A performance installation created by young people aged 12-16.

Complicité Creative Learning, in association with artsdepot funded by John Lyons Charity.

Historically, children have had little control over how they are represented in photographs, whether amateur – the holiday snap taken by devoted parents – or commercial – the grinning toddler waking up from a dry night in Pampers. Adults, and adult concerns, have shaped our idea of what childhood looks like.

Suddenly, with the explosion of the internet and accessible digital photography, young people from across the social spectrum are able to create their own images of themselves and do pretty much anything with those images – literally at the click of a button.

Does the era of social media mark an increase in narcissism and image-obsession? Or does the rise of the selfie mean that children are finally able to take control of their own images?

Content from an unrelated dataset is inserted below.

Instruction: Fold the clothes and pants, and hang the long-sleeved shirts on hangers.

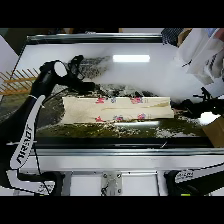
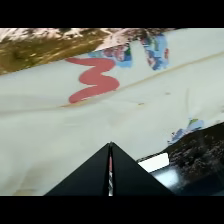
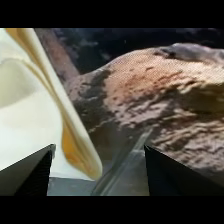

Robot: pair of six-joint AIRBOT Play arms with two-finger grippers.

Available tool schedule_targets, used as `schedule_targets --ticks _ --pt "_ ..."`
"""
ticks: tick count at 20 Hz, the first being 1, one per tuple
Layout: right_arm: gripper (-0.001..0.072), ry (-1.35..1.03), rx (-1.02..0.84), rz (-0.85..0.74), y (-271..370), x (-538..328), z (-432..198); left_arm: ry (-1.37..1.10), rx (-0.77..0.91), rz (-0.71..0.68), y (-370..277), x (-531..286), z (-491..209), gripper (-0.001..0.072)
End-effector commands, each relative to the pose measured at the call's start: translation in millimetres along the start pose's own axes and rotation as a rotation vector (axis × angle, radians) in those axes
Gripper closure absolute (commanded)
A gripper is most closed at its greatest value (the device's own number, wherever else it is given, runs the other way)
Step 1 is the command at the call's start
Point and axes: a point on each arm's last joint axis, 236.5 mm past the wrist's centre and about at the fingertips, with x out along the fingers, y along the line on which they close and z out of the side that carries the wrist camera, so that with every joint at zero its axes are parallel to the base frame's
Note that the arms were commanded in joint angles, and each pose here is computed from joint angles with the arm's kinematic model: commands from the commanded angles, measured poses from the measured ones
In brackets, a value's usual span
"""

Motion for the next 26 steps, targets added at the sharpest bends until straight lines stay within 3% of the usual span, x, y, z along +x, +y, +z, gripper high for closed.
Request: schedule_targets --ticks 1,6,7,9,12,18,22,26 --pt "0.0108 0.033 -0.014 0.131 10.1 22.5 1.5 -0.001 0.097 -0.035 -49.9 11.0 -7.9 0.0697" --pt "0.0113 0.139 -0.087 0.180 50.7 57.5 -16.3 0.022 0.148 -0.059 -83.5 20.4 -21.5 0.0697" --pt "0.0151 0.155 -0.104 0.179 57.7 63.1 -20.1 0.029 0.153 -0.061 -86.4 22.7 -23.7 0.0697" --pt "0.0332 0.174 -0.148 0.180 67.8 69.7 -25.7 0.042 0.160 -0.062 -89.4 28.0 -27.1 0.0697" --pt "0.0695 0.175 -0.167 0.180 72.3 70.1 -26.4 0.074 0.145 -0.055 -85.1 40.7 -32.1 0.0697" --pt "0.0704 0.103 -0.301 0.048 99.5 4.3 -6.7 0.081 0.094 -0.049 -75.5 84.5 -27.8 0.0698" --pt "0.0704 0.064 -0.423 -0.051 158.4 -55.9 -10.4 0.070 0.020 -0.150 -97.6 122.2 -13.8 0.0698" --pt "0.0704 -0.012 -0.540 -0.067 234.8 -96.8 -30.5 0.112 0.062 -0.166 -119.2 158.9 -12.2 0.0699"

Seen and Not Heard is a participatory performance project which explores young people’s experiences of photography, social media and to what extent they are in control of their images online. Created through a series of workshops, the performance sees the young participants running a working photographic studio, in which they take control of audiences as they dress, style and pose them for photographs.

In 2016, Complicité made two versions of Seen and Not Heard at artsdepot in August and Southbank Centre’s WHY: What’s Happening for Young People? festival in October.

Seen and Not Heard was developed in association with artsdepot and funded by John Lyon’s Charity.